- **TRY IT**: Please restate the material below word for word, from the first line through the one that contains "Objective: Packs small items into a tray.", inclusive.

- **PROVIDED RECORDS**:
↓↓↓
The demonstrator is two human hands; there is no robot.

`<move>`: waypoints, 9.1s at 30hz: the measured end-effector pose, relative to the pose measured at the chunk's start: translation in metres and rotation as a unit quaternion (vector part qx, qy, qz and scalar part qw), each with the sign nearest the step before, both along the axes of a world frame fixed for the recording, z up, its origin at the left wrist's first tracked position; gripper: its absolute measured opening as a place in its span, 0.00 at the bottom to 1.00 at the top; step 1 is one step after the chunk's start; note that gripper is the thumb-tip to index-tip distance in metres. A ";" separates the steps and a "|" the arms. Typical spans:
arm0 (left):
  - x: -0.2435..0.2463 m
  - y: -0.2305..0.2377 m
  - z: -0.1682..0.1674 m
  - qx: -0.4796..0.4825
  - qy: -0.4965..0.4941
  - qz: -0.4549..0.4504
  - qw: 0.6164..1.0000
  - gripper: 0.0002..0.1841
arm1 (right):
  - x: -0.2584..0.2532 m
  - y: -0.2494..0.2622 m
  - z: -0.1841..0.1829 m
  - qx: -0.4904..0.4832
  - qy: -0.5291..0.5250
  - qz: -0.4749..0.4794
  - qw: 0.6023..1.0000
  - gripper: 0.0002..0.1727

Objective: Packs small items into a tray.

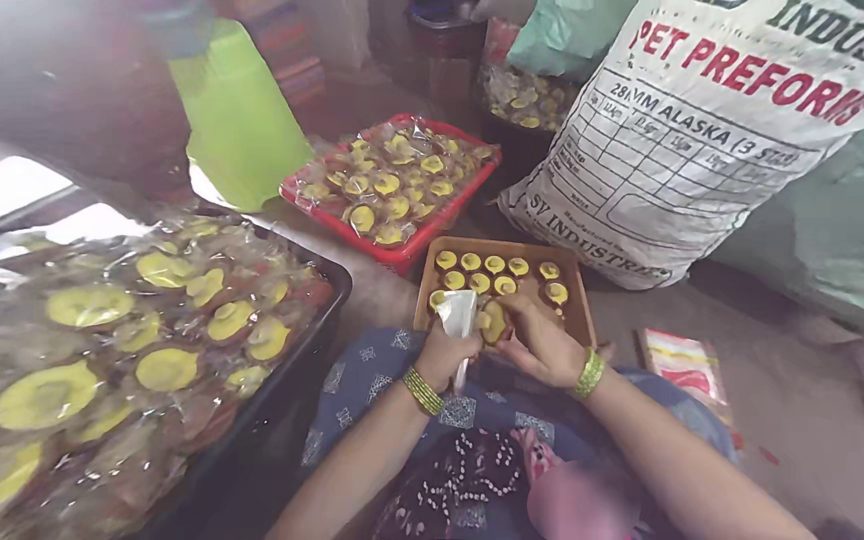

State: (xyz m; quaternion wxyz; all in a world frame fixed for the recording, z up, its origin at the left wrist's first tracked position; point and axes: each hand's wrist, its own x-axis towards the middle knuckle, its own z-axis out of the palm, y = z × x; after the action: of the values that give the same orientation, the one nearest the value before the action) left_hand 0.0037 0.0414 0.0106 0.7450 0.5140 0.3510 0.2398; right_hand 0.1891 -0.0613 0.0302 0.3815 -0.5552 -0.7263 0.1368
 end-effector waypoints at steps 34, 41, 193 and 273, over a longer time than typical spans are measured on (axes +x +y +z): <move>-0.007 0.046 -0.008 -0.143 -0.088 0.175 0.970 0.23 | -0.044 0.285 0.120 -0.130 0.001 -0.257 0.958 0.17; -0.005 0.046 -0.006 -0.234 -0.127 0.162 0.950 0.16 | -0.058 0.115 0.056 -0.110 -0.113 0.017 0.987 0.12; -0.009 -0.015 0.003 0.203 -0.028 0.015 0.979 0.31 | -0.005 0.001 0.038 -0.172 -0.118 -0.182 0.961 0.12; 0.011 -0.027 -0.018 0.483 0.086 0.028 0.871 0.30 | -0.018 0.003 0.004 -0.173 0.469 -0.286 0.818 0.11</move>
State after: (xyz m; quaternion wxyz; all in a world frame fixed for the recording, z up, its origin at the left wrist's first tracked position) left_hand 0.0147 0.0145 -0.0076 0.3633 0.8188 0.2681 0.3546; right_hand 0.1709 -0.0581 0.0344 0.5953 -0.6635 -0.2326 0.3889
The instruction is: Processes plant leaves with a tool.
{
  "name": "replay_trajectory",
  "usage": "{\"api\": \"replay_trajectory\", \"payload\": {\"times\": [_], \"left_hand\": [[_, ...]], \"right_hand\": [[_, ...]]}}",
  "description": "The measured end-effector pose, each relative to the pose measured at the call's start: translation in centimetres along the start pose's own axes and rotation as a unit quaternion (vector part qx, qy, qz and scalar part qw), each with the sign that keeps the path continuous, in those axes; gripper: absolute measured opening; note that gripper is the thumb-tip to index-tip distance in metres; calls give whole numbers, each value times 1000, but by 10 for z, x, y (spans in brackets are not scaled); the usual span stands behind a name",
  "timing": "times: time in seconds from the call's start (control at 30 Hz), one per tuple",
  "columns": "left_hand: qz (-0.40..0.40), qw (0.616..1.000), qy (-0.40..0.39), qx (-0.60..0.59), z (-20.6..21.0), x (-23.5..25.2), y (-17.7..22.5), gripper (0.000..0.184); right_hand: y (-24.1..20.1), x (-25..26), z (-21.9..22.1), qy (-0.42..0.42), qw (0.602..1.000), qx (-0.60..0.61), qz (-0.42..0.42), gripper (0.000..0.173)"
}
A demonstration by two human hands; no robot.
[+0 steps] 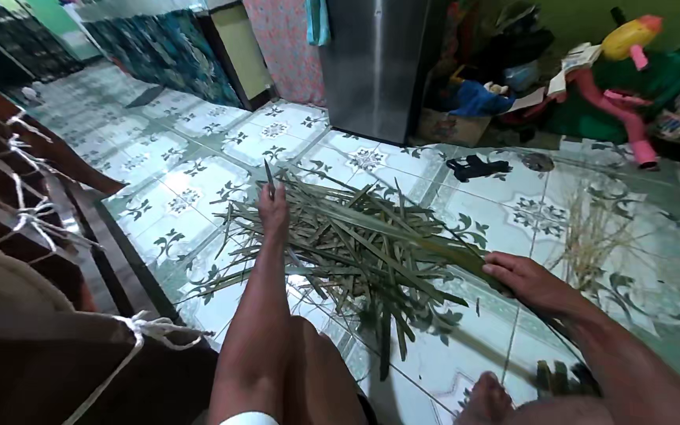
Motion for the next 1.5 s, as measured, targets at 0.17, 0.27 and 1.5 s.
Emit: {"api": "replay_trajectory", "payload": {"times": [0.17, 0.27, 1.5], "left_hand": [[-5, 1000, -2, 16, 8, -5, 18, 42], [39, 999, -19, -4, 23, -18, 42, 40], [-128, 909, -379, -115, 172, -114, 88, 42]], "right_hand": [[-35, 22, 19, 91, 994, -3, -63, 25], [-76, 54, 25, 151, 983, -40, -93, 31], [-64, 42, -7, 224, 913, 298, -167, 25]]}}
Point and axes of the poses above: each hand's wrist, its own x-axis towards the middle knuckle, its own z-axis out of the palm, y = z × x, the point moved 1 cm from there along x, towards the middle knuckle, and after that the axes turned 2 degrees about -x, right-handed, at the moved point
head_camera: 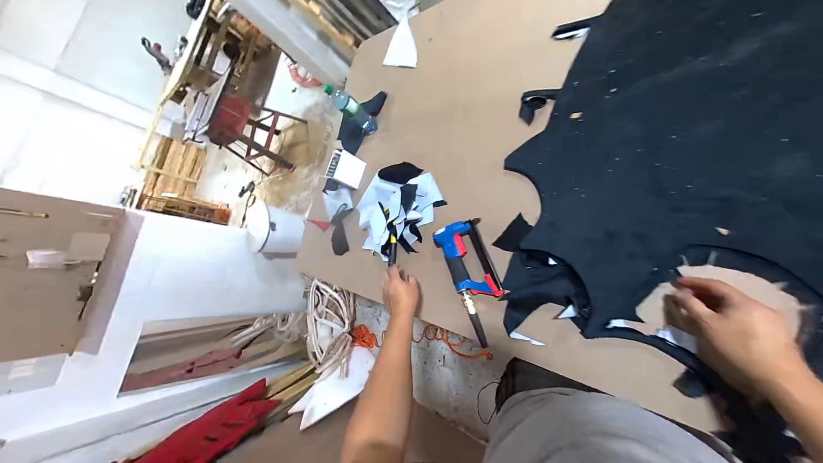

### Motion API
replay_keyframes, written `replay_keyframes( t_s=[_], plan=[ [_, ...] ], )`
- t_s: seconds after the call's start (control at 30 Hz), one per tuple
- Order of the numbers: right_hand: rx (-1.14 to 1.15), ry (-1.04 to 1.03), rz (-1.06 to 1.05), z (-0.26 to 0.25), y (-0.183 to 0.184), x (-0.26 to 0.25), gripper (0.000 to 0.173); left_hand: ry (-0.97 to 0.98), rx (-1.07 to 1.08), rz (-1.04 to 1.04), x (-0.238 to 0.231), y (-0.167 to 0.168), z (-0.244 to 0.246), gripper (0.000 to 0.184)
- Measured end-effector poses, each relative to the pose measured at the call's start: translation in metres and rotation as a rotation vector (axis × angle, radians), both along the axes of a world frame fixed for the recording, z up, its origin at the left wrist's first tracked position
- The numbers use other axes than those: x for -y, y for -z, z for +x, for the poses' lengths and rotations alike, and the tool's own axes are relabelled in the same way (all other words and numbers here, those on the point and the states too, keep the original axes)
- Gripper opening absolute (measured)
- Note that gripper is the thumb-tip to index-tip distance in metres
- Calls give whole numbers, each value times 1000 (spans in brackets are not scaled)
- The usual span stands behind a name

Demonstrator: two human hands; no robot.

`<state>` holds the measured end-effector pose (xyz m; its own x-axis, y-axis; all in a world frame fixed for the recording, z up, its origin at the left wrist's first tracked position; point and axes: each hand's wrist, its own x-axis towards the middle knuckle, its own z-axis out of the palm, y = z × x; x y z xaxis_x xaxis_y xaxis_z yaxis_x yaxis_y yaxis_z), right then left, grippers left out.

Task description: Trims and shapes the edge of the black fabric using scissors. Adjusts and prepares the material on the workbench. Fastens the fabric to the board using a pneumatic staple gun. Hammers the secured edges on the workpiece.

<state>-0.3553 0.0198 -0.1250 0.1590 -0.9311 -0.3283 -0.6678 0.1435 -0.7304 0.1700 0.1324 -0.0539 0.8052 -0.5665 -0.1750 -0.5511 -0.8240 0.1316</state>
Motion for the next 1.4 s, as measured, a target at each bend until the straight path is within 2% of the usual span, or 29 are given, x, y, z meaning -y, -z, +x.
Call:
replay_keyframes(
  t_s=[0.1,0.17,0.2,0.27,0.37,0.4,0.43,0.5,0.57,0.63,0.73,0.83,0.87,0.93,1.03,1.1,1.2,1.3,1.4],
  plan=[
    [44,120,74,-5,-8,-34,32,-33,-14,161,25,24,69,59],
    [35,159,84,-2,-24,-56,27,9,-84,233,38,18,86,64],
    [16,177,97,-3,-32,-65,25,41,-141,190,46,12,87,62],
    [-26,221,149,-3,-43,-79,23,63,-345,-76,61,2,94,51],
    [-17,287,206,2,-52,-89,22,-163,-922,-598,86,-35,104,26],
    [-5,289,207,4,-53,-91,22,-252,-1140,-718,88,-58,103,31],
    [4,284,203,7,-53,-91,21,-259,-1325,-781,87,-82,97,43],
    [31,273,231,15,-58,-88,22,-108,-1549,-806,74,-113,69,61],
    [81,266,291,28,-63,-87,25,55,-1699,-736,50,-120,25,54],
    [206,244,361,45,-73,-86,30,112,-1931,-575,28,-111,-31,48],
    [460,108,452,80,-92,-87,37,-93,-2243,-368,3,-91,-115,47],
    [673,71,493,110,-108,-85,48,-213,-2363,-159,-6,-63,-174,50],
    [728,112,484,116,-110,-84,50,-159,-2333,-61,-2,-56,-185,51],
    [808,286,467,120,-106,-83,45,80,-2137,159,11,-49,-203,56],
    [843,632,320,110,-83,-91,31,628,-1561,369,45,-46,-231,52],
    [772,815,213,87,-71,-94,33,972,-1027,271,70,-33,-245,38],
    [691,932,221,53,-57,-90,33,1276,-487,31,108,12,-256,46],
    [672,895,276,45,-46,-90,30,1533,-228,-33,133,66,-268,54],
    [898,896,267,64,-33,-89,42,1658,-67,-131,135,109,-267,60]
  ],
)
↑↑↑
- **RESPONSE BELOW**:
The demonstrator is two human hands; there is no robot.

`<move>`: waypoints, 9.1s at 30hz: the measured end-effector pose, relative to the pose measured at the chunk's start: translation in metres and rotation as a unit quaternion (vector part qx, qy, qz and scalar part qw), each with the sign nearest the step before, both along the axes of a world frame fixed for the recording, z up, its origin at the left wrist's first tracked position; gripper: its absolute measured opening as a place in its span, 0.00 at the bottom to 1.00 at the top; step 1 is one step after the chunk's start; note that gripper is the thumb-tip to index-tip distance in metres. A ";" separates the steps and a "|" the arms. Typical spans:
arm0 (left):
  - x: -0.2435..0.2463 m
  - y: -0.2305..0.2377 m
  - z: -0.1682..0.1674 m
  - qx: -0.4796..0.4825
  - qy: -0.4965..0.4941
  - qz: -0.4549..0.4504
  - qw: 0.6164..1.0000
  - gripper: 0.0002..0.1841
arm1 (right):
  - x: -0.2584..0.2532 m
  - y: -0.2494..0.2622 m
  - z: -0.1841..0.1829 m
  - qx: -0.4904..0.4832
  - qy: -0.5291..0.5250
  - qz: -0.4749..0.4794
  - qw: 0.6023..1.0000
  - gripper: 0.0002..0.1727

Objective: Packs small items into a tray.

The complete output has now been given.